Currently, San Francisco is the only one of California’s 58 counties to use Contract Mode, providing contracted in-home care to 1,100 out of the county’s 27,500 IHSS patients.
Los Angeles County is the only one working to add Contract Mode, specifically for unhoused people unable to access IHSS.
While seven counties including San Francisco tried Contract Mode in the past, six abandoned it by 2018, citing high costs and insufficient federal or state funds.
San Francisco was able to work around these costs by getting additional local and private funding through community organizations whose staff are caregivers contracting with the county; the report recommends that other counties do the same.
Other ways to expand IHSS access for struggling adults include requiring counties to assess unhoused people for IHSS eligibility; assigning county social workers or Medi-Cal staff to help patients fill out IHSS forms and find care providers; and paying caregivers more for high-need cases than low-need.
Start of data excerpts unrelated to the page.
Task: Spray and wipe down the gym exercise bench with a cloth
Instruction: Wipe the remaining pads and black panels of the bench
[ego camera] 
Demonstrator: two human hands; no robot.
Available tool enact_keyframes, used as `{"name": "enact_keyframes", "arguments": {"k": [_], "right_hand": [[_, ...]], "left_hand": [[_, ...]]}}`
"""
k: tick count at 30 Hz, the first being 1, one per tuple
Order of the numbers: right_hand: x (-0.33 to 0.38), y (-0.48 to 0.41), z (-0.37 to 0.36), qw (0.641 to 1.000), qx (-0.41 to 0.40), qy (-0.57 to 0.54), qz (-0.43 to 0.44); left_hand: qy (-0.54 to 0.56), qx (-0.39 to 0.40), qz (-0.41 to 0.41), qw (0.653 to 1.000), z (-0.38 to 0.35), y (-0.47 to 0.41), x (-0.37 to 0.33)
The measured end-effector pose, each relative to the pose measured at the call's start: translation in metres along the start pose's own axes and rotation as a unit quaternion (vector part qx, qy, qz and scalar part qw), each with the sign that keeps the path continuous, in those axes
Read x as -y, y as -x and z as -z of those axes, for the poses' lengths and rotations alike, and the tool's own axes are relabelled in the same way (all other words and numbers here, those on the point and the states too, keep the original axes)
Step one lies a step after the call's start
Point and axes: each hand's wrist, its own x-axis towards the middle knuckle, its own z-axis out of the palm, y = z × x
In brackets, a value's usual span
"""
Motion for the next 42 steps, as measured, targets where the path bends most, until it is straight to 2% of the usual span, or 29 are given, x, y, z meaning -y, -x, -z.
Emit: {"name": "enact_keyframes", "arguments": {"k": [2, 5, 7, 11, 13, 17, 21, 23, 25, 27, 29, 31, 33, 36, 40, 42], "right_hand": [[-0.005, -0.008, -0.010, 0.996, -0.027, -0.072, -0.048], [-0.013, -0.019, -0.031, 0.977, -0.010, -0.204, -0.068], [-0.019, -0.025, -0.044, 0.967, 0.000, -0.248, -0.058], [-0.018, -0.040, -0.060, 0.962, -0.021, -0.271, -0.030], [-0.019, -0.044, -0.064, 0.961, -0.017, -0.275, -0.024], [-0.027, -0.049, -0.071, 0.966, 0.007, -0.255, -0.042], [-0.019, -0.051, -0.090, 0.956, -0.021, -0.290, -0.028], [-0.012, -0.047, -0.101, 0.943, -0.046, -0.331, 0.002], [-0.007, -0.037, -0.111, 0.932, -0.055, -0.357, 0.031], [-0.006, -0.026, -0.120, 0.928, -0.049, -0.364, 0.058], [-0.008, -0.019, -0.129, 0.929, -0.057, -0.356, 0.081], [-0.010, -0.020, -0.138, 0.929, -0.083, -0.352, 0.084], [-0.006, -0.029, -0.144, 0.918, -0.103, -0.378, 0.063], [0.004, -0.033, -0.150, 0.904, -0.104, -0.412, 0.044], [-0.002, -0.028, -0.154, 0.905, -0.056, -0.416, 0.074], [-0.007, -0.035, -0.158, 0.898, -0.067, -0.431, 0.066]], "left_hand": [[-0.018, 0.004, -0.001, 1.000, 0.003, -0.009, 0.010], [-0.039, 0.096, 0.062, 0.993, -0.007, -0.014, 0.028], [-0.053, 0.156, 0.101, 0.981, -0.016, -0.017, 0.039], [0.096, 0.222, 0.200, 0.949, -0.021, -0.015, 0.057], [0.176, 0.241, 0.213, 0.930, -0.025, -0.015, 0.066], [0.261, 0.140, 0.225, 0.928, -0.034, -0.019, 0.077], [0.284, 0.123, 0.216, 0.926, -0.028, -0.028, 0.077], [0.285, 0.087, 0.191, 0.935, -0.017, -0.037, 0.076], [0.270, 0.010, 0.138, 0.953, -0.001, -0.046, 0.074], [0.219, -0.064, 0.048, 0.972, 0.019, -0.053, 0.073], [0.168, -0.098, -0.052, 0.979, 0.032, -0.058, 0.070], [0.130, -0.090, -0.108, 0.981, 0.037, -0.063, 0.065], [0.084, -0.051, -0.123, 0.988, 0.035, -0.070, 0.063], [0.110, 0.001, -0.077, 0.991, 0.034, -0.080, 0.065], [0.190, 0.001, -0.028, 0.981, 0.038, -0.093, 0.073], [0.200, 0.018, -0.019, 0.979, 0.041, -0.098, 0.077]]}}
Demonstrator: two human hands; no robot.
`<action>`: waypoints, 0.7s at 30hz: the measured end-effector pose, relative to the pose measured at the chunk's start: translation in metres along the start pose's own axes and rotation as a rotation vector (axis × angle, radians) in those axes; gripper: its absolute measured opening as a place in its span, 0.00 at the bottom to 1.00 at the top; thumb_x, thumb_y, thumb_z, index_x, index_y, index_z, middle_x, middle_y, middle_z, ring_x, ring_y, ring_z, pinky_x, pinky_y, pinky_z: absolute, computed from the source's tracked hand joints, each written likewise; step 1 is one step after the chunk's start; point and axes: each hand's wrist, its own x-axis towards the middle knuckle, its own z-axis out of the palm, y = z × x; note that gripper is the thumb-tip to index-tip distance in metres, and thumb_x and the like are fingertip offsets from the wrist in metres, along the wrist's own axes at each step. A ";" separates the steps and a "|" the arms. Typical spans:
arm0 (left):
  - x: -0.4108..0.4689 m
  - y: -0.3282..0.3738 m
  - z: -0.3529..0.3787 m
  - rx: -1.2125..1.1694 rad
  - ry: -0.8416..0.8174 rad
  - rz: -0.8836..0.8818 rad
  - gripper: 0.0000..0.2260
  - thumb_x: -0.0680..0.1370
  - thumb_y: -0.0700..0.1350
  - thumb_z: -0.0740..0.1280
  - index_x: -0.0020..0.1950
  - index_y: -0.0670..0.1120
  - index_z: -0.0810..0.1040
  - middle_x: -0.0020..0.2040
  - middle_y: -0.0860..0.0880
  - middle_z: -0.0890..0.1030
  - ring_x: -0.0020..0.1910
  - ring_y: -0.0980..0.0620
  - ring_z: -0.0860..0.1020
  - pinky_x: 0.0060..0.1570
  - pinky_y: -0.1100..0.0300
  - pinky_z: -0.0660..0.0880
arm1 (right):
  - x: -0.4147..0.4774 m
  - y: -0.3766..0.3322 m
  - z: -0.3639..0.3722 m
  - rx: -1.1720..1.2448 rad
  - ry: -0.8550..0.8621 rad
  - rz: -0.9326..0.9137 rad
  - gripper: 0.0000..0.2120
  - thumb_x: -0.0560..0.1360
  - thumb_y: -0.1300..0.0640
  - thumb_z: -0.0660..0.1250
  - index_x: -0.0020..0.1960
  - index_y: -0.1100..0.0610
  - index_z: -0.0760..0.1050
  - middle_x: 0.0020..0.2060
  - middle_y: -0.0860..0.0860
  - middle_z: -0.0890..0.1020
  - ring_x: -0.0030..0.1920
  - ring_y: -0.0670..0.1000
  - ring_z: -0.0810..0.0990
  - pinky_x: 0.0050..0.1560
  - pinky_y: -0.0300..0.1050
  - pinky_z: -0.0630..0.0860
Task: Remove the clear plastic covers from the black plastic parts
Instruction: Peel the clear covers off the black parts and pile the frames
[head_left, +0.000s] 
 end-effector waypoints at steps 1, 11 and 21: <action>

“It’s more difficult to provide any type of services when somebody is socially unstable, has psychiatric illness and or substance use disorder,” said one provider. “Housing, medical stuff, personal care, everything is harder.”
“If there’s no rate supplement associated with provision of services to this population that has higher needs,” they added. “In effect, there is a penalty paid by that organization for investing those supplemental resources to provide the very same service that you might (provide) more easily to someone else.”